Among 3D printing technologies, SEBM (Selective electron beam melting) technology allows for fast scanning speeds, no pollution, and high utilization. Spherical metal powders are the key to the application of SEBM technology. As regards the preparation of spherical metal powders, PREP(Plasma Rotating Electrode System) technology can achieve the good spherical and low hollow powder required by SEBM technology. Therefore, in this article, we will discuss the application and characteristics of spherical metal powders made using PREP technology for 3D printing.
SEBM technology is an important method in additive manufacturing with high energy utilization, fast scanning speed, a non-polluting vacuum environment, and high molding efficiency compared to other technologies. It is an effective method for the rapid forming of high-strength stainless steels, titanium alloys, and high-temperature alloys. As a result, this technology has been strongly promoted by experts in additive manufacturing in recent years.
Spherical metal powders are the key raw material for the application of SEBM technology
which requires high sphericity, good flowability, low impurity content, high apparent density and vibrational density, low hollow powder, and a particle size concentration of 45-106μm.
The methods of preparation metal powder have water atomization(WA), gas atomization( GA), plasma atomization( PA), plasma rotating electrode process( PREP), hydride-dihydride(HDH), and so on. Each method of powder preparation has its own characteristics and advantages. However, compared to the powders produced by these processes, the powders produced by the PREP plant better meet the raw material requirements of SEBM technology for metal spherical powders.
The SEBM forming principle is that the 3D CAD model of the part is sliced and layered and the resulting discrete data is fed into the forming system. A preheating process is carried out in the forming system, which reduces the temperature gradient between the powder layers, thereby reducing the residual stresses in the part and reducing the deformation of the formed part. After the preheating process, the electron beam selectively scans and melts the powder pre-layered on the table based on the CAD data for each layer cross-section of the part.
The unmelted powder remains loose and can be used as a support. Once a layer has been machined, the table is lowered by one layer thickness, and the next layer is laid and melted, while the new layer is fused to the previous one. The process is repeated until the part is finished, the part is removed from the vacuum box and the loose powder is blown out using a high-pressure gas from the powder recovery system (PRS) to obtain a 3D part. Throughout the forming process, the formed part remains in the powder bed and undergoes shape-following heat treatment, equivalent to a subsequent annealing heat treatment, which can significantly reduce residual stresses within the part.
As spherical metal powders play a vital role in SEBM. The indicators for evaluating the quality of the powder usually lie in the following areas.
The particle size distribution of a spherical powder is one of the key indicators of the final formed sample.
Particle size refers to the size of the powder. Particle size distribution refers to the percentage of the volume of different sizes of powder within a certain range. SEBM technology usually requires a concentrated particle size distribution and a particle size range of 45-106 μm.
The chemical composition is the second important indicator of the quality of the powder. the percentage of various elements in the powder. Oxygen content, nitrogen content, etc. is usually an important factor in measuring the quality of a powder.

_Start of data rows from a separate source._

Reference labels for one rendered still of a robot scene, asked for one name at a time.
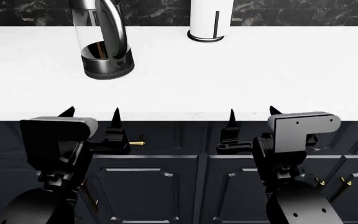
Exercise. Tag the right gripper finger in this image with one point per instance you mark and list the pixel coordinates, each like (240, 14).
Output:
(274, 111)
(230, 133)

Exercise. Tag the grey left gripper camera box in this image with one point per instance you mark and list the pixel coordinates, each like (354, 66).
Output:
(54, 133)

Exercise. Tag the brass drawer knob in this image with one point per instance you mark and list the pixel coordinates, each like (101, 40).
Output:
(137, 142)

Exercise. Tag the glass and chrome electric kettle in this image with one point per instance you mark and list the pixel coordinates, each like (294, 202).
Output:
(115, 28)

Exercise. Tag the dark cabinet drawer front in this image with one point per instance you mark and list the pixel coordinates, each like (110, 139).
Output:
(346, 142)
(166, 136)

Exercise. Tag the white paper towel roll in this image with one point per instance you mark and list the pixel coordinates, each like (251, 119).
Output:
(207, 14)

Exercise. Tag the black kettle switch lever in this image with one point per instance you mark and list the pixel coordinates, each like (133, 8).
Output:
(123, 63)

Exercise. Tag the grey gripper camera box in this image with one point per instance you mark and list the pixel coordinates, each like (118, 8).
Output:
(54, 133)
(294, 130)

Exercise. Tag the grey right gripper camera box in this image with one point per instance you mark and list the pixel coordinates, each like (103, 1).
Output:
(294, 130)

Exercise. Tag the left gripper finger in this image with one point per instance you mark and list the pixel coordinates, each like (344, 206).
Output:
(116, 133)
(68, 112)

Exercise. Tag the black paper towel holder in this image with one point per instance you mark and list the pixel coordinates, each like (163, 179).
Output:
(217, 25)

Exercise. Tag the black kettle power base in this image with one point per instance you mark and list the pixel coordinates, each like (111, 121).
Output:
(110, 74)

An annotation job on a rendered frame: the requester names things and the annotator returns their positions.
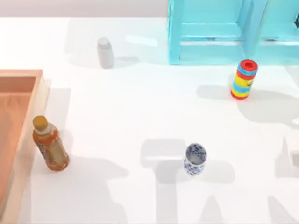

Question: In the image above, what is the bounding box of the blue and white patterned cup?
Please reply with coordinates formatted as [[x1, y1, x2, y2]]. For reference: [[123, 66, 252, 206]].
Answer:
[[184, 143, 207, 177]]

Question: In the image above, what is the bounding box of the pale grey bottle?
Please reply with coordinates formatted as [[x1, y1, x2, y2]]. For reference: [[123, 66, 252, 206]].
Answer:
[[97, 37, 115, 70]]

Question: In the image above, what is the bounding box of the light blue rack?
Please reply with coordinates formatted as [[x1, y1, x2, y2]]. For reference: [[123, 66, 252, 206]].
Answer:
[[167, 0, 299, 66]]

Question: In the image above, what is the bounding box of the stack of coloured rings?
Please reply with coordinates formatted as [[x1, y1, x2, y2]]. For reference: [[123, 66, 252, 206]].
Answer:
[[230, 59, 258, 101]]

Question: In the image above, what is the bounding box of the orange bottle with yellow cap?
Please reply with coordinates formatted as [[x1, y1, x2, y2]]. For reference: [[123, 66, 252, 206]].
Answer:
[[32, 115, 70, 172]]

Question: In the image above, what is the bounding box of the shallow salmon-coloured box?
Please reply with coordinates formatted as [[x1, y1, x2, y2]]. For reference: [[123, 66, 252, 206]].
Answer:
[[0, 69, 50, 224]]

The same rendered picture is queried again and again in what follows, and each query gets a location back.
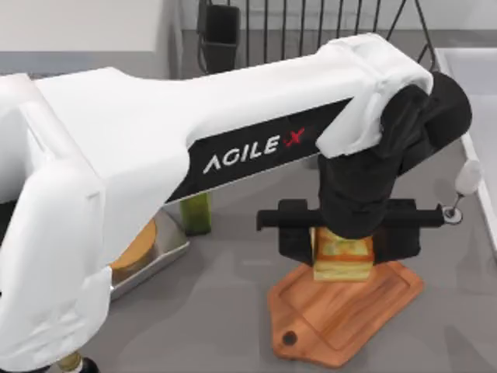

Sphericity is the third most important indicator of powder quality, and PREP machines typically achieve sphericity of over 90%, a figure that is much higher than that of powders produced using VIGA, EIGA, PA, and PS technology.
The flowability of a powder is expressed in terms of the time it takes for a quantity of powder to flow through a standard funnel of a defined aperture. Flowability is related to sphericity, the better the sphericity, the higher the flowability, and the easier it is to control the spreading of powder during the printing process. As a result, spherical powders have more advantages in this process compared to other forms.
Apparent density is the volume of powder measured after it has been freely filled into a standard container. Vibrational density refers to the mass per unit volume measured after the powder in the container has been vibrated under the specified conditions. The higher the apparent density and vibrating density of the powder the smaller the voids between the powders and the higher the densities of the formed parts. Influence the powder apparent density and vibration density, is the powder particle size powder.
The plasma rotary electrode atomization method uses an electrode or plasma torch as the heat source and a metal or alloy bar as the self-consuming electrode. The bar is rotated at high speed and the molten metal stream on its end face is thrown out by centrifugal force and rapidly cooled in an inert gas to form a metal powder. This method can be used to produce titanium alloys, nickel-based high-temperature alloys, cobalt-based high-temperature alloys, stainless steel, and refractory metal powders. The sphericality of the spherical powder prepared using this technique is over 90%.
Above, we have described some of the features and applications of spherical powders made with PREP equipment in the SEBM technology for 3D printing. We will analyze the application and characteristics of spherical powders in 3D printing again in a subsequent article through the properties and characteristics of specific grades of spherical powders.